Traficantes de drogas com menos de 18 anos só poderão ser internados depois que tiverem sido pegos ao menos três vezes cometendo crimes, decidiu o Superior Tribunal de Justiça. A corte seguiu à risca um artigo do Estatuto da Criança e do Adolescente (ECA) e consolidou um entendimento da lei que, na prática: 1) ameaça despejar milhares de marginais precoces de volta às ruas e 2) aumenta exponencialmente as vantagens, para os traficantes, de recrutar adolescentes para o crime.
A decisão tem base legal: o ECA determina que a internação de menores de idade só pode acontecer em três hipóteses: se o jovem cometeu infrações graves anteriormente (aqui entram roubo e furto, por exemplo); se ele usou de violência; ou se descumpriu medida socioeducativa (como trabalho comunitário). Essa decisão do STJ deverá agora orientar os tribunais inferiores quando eles forem julgar casos que envolvam traficantes adolescentes.
O artigo do ECA tem o bom propósito de só privar os jovens da liberdade em último caso – e, assim, protegê-los do contato nocivo com criminosos reincidentes. Ocorre que ele pressupõe que, no lugar da internação, os juízes possam lançar mão de penas alternativas, como a liberdade assistida (com acompanhamento de um assistente social) ou o trabalho comunitário – ambas de responsabilidade das prefeituras.

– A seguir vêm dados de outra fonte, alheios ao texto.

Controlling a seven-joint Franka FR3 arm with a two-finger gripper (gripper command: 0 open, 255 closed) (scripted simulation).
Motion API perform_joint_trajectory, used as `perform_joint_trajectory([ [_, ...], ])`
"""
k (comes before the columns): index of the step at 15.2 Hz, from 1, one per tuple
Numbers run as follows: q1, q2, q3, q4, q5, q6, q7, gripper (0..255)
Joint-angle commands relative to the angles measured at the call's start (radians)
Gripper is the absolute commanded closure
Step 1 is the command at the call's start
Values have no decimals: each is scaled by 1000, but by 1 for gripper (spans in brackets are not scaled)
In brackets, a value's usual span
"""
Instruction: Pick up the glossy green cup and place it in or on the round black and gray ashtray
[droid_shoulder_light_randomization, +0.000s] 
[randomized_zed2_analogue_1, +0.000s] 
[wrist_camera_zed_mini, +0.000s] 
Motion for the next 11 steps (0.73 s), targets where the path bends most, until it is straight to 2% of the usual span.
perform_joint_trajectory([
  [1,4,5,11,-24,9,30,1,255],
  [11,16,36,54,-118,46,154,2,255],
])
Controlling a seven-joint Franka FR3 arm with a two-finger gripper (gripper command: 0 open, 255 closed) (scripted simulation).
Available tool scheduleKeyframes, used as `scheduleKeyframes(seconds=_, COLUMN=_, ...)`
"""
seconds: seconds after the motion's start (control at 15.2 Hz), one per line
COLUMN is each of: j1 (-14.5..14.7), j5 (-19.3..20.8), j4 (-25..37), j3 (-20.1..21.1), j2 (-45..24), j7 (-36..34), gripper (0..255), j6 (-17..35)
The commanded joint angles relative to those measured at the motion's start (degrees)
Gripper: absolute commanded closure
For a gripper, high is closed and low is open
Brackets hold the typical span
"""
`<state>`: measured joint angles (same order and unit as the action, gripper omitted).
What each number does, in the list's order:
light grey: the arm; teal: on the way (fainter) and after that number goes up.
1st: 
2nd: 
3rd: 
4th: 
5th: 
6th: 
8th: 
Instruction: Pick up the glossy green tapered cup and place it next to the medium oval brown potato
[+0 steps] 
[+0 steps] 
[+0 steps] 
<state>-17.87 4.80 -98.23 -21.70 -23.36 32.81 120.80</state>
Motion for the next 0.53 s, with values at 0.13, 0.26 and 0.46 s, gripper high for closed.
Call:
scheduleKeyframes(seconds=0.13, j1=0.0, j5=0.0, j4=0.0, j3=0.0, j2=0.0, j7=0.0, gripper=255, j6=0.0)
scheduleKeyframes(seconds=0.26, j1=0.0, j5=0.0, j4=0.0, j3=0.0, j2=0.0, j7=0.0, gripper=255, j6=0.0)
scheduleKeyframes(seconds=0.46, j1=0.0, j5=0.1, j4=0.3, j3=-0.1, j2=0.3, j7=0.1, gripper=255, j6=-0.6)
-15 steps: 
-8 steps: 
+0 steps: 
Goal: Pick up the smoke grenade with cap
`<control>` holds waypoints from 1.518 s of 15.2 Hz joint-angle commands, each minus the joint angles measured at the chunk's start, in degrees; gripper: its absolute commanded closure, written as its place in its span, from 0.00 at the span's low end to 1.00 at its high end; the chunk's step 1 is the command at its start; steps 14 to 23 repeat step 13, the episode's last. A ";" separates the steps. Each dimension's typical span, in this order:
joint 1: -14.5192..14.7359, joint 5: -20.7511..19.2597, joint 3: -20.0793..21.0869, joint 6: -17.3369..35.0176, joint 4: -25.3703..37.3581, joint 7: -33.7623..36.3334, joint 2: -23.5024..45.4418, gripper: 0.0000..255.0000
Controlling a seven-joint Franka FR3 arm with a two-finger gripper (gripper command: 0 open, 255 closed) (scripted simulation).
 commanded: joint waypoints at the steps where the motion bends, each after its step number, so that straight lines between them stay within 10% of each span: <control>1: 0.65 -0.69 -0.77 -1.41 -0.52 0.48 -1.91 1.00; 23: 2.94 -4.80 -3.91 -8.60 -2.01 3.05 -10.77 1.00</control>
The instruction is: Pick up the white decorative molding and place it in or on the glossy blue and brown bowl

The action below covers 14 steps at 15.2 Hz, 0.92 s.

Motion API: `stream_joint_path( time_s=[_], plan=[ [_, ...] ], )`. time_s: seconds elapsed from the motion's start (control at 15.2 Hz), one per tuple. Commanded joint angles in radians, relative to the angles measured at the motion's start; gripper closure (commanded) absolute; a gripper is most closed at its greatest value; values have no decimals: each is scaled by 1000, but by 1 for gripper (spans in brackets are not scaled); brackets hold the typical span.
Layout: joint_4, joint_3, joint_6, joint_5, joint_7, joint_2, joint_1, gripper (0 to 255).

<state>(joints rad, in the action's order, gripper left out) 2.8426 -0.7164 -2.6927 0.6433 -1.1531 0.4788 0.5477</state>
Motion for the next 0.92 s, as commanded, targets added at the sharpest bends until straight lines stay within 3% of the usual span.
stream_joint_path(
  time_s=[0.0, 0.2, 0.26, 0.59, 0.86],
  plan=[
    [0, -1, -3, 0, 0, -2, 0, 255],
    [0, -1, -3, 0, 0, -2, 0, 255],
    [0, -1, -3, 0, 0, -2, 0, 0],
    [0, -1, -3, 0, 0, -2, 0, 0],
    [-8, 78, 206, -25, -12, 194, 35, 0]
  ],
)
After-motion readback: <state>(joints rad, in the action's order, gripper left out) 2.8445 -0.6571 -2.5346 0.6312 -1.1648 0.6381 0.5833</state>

Na maior parte do Brasil, no entanto, elas não passam de ficção, segundo comprovou uma pesquisa recente do Conselho Nacional de Justiça. Assim, apesar de a lei oferecer opções, na vida real os juízes têm só duas escolhas: a internação ou a impunidade.
Pautados por essa realidade, muitos decidiam pela punição mais severa, com o justo argumento de que o tráfico de drogas é um crime grave por representar uma ameaça à integridade da sociedade. Essa saída agora está bloqueada pela súmula do STJ.
Não há dúvidas de que a decisão levará a um aumento imediato do número de jovens envolvidos com o tráfico. Para os chefões do crime, a mão de obra adolescente, agora com a expectativa da impunidade, parecerá ainda mais vantajosa. “Os menores são o principal canal de venda de drogas: são fáceis, baratos e, agora, impunes. Essa súmula pode estar juridicamente perfeita, mas vai aumentar o número de jovens no crime organizado”, afirma o procurador de Justiça de São Paulo Márcio Sérgio Christino.
Mesmo quem defende uma segunda chance para os jovens criminosos, como o sociólogo Guaracy Mingardi, acredita que a lei terá um efeito nefasto, inclusive sobre eles. “Há que levar em conta que grande parte dos jovens que sofrem internações viram profissionais do crime. Mas também é preciso observar que essa súmula fará com que os jovens se sintam sem limites. E isso aumentará a sua participação no tráfico.”
Uma visita à Fundação Casa (antiga Febem) mostra que essa participação já é assustadoramente alta. Na instituição, que abriga a maior parte dos menores infratores detidos do país, o número de internações por tráfico triplicou de 2006 para cá: saltou de 1180 para 3 740 em 2012. Agora, com a decisão do STJ, ele vai cair. Mas a que preço.